BEGIN Material provided

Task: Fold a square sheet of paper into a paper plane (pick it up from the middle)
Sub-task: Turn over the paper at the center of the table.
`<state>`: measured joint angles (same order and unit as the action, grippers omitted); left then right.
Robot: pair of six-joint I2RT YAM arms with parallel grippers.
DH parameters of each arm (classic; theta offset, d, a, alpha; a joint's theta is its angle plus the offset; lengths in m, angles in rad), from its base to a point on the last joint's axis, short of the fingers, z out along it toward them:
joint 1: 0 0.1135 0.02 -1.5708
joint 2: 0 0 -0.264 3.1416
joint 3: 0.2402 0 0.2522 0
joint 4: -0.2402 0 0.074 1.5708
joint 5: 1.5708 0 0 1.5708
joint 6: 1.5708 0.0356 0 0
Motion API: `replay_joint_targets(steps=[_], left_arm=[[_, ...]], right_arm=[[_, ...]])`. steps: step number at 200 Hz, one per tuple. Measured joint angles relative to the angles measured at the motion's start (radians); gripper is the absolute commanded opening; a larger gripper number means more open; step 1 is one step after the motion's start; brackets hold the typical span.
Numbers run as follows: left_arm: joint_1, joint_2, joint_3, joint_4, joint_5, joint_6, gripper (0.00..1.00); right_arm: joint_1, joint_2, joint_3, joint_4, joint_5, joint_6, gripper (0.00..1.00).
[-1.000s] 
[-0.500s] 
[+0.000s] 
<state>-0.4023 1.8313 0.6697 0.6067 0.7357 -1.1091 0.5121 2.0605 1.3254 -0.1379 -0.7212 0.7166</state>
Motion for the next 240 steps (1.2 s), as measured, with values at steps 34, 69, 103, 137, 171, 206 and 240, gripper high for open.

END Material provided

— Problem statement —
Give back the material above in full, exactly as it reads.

— Result of the exercise —
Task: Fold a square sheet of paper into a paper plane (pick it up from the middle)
Sub-task: Turn over the paper at the center of the table.
`<state>`: measured joint angles (same order and unit as the action, grippers omitted); left then right.
Robot: pair of six-joint I2RT YAM arms with parallel grippers.
DH parameters of each arm (classic; theta offset, d, a, alpha; a joint's theta is its angle plus the offset; lengths in m, angles in rad), from its base to a point on the last joint's axis, short of the fingers, z out along it toward them:
joint 1: 0 0.1135 0.02 -1.5708
joint 2: 0 0 -0.264 3.1416
joint 3: 0.2402 0 0.2522 0
joint 4: -0.2402 0 0.074 1.5708
joint 5: 1.5708 0 0 1.5708
joint 6: 1.5708 0.0356 0 0
Motion API: `replay_joint_targets(steps=[_], left_arm=[[_, ...]], right_arm=[[_, ...]])`. steps: step number at 200 Hz, one per tuple. Measured joint angles relative to the angles measured at the motion's start (radians); gripper is the absolute commanded opening; a larger gripper number means more open; step 1 is one step after the motion's start; brackets hold the typical span.
Numbers run as follows: left_arm: joint_1, joint_2, joint_3, joint_4, joint_5, joint_6, gripper (0.00..1.00); right_arm: joint_1, joint_2, joint_3, joint_4, joint_5, joint_6, gripper (0.00..1.00).
[-1.000s] 
[-0.500s] 
[+0.000s] 
<state>-0.4023 1.8313 0.6697 0.6067 0.7357 -1.1091 0.5121 2.0605 1.3254 -0.1379 -0.7212 0.7166</state>
Motion for the next 240 steps (1.2 s), as measured, with values at steps 34, 69, 103, 137, 171, 206 and 240, gripper high for open.

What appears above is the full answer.